WORK TASK: Among the lines below, which ones contain the word "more"? Copy every such line.

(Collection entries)
________

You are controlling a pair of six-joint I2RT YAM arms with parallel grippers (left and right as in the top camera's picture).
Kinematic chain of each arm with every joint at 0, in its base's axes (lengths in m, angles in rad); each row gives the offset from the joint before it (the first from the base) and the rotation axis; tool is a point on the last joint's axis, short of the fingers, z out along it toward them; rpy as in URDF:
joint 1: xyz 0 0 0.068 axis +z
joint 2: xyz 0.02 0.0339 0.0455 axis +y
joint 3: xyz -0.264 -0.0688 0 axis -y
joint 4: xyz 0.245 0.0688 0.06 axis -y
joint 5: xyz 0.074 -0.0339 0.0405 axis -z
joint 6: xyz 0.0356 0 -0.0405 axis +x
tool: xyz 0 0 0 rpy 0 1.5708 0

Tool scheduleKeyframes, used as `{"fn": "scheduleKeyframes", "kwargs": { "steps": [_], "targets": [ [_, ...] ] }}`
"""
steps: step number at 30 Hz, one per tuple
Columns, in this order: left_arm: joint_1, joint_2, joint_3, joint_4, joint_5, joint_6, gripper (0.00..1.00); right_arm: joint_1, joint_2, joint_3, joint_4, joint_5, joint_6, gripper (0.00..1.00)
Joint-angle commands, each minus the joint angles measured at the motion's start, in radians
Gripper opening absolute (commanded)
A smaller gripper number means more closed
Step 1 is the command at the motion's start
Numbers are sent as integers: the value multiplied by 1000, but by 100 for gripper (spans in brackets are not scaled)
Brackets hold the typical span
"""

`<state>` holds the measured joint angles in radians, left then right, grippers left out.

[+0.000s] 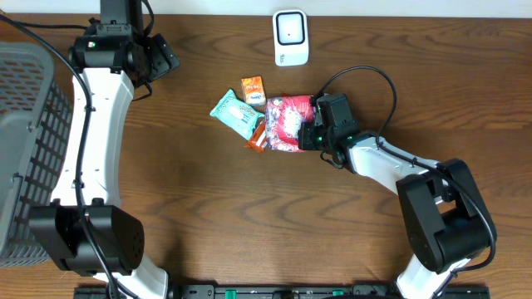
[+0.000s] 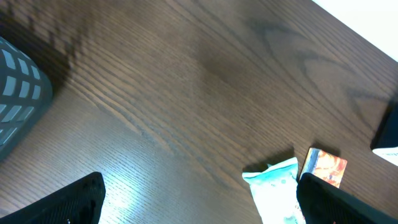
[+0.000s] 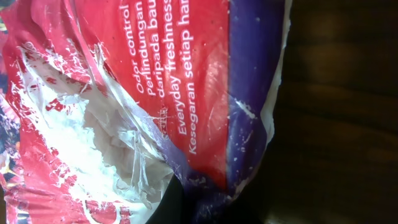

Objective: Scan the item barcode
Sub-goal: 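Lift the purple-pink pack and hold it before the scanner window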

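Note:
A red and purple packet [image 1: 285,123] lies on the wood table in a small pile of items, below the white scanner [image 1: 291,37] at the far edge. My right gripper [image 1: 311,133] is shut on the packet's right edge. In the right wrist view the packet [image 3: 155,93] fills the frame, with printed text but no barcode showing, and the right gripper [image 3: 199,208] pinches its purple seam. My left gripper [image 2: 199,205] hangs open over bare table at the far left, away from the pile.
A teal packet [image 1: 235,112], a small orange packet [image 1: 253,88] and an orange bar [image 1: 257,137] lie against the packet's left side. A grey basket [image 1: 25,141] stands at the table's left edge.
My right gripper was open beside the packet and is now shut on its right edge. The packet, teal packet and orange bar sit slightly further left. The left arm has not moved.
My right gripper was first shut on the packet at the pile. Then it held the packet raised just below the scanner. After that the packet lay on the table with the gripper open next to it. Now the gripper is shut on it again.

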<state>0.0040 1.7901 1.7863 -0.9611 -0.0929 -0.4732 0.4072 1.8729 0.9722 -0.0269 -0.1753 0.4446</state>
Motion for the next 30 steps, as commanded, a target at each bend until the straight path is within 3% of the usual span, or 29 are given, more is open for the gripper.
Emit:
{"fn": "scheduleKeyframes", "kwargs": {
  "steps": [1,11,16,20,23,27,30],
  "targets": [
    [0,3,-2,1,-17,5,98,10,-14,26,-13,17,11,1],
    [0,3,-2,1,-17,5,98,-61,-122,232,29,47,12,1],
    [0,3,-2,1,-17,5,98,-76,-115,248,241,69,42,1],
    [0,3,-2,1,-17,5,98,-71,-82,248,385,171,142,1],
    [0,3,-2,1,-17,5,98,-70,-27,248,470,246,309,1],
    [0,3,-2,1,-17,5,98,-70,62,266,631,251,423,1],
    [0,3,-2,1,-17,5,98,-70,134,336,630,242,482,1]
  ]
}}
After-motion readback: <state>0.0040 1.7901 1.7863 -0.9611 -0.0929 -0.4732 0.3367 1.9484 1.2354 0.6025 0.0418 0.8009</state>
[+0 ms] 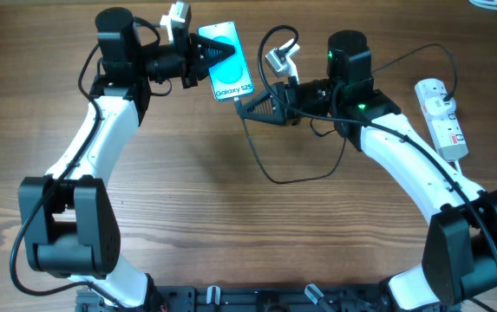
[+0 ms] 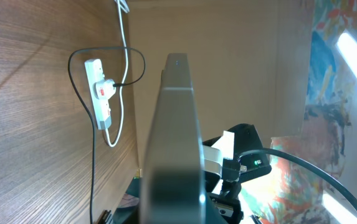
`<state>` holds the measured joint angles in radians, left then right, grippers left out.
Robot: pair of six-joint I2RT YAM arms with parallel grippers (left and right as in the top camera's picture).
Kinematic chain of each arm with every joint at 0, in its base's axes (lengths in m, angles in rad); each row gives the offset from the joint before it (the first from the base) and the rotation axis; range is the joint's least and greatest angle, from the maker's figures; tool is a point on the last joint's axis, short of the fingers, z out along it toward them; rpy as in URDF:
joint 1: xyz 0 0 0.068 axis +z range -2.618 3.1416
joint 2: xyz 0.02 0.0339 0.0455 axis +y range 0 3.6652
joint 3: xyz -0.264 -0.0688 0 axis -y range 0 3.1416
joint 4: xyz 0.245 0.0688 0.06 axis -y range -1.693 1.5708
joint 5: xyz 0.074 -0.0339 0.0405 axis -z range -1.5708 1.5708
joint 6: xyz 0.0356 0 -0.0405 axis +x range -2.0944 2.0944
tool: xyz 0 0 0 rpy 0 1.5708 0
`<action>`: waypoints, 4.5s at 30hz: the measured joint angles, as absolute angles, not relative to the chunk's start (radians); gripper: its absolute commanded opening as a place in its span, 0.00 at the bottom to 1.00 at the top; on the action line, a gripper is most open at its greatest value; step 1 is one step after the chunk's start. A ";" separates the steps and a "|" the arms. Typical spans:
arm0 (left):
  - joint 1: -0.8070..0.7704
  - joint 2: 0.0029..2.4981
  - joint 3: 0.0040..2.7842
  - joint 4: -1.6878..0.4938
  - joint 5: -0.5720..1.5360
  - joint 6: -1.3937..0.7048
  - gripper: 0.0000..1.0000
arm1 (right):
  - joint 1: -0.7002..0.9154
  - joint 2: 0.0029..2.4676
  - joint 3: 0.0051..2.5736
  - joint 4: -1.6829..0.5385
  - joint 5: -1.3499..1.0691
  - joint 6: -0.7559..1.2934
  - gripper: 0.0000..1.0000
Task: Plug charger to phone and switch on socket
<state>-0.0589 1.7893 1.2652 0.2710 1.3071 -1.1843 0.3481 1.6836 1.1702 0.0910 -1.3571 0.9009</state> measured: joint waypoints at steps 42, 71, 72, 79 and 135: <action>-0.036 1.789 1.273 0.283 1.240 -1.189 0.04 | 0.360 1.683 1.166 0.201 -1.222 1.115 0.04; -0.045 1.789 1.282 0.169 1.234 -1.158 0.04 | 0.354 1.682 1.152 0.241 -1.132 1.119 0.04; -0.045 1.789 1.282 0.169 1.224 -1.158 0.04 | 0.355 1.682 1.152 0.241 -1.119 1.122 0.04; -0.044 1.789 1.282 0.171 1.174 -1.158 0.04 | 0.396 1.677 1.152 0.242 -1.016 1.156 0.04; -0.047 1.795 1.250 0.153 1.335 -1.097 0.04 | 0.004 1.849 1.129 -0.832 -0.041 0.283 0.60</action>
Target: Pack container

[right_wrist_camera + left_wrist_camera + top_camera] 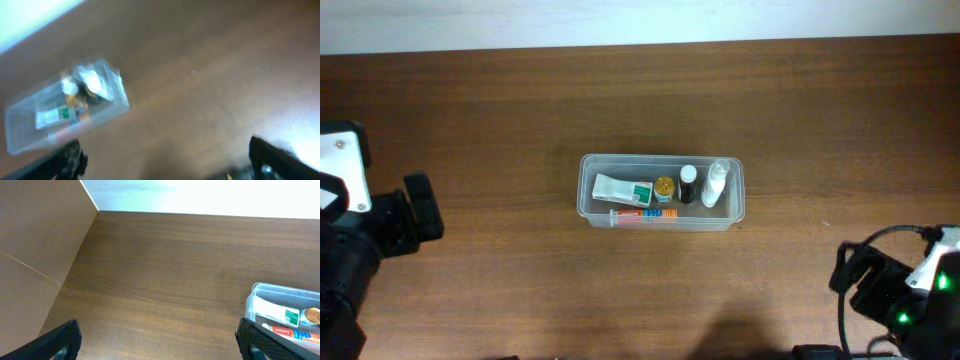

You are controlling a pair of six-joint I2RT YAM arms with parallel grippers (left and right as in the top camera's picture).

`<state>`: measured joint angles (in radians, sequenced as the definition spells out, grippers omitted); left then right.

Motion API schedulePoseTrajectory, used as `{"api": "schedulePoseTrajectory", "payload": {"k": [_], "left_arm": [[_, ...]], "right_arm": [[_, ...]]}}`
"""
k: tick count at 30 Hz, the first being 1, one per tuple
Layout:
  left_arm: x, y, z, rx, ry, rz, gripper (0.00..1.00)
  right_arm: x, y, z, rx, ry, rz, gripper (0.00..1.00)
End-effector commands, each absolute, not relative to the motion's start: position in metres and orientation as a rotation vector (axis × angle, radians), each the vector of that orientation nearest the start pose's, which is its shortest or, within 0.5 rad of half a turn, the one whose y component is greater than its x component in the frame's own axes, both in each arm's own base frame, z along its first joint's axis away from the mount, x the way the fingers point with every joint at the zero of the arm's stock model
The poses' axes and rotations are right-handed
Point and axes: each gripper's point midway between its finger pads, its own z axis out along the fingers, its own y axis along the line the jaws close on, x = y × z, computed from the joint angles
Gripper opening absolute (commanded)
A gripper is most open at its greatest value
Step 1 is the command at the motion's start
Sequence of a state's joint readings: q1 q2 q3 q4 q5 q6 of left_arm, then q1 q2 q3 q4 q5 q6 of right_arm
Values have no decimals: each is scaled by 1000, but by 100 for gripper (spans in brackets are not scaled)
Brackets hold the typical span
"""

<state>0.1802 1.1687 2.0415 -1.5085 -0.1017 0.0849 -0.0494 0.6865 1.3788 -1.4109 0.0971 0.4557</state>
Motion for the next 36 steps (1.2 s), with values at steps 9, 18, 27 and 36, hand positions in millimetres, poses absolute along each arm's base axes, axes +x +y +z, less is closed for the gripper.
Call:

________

YOUR RESPONSE:
A smaller gripper number means more closed
Motion for the next 30 steps, as commanded, a target at each bend until the straight path is within 3% of the usual span, or 29 are given, more is open for the gripper.

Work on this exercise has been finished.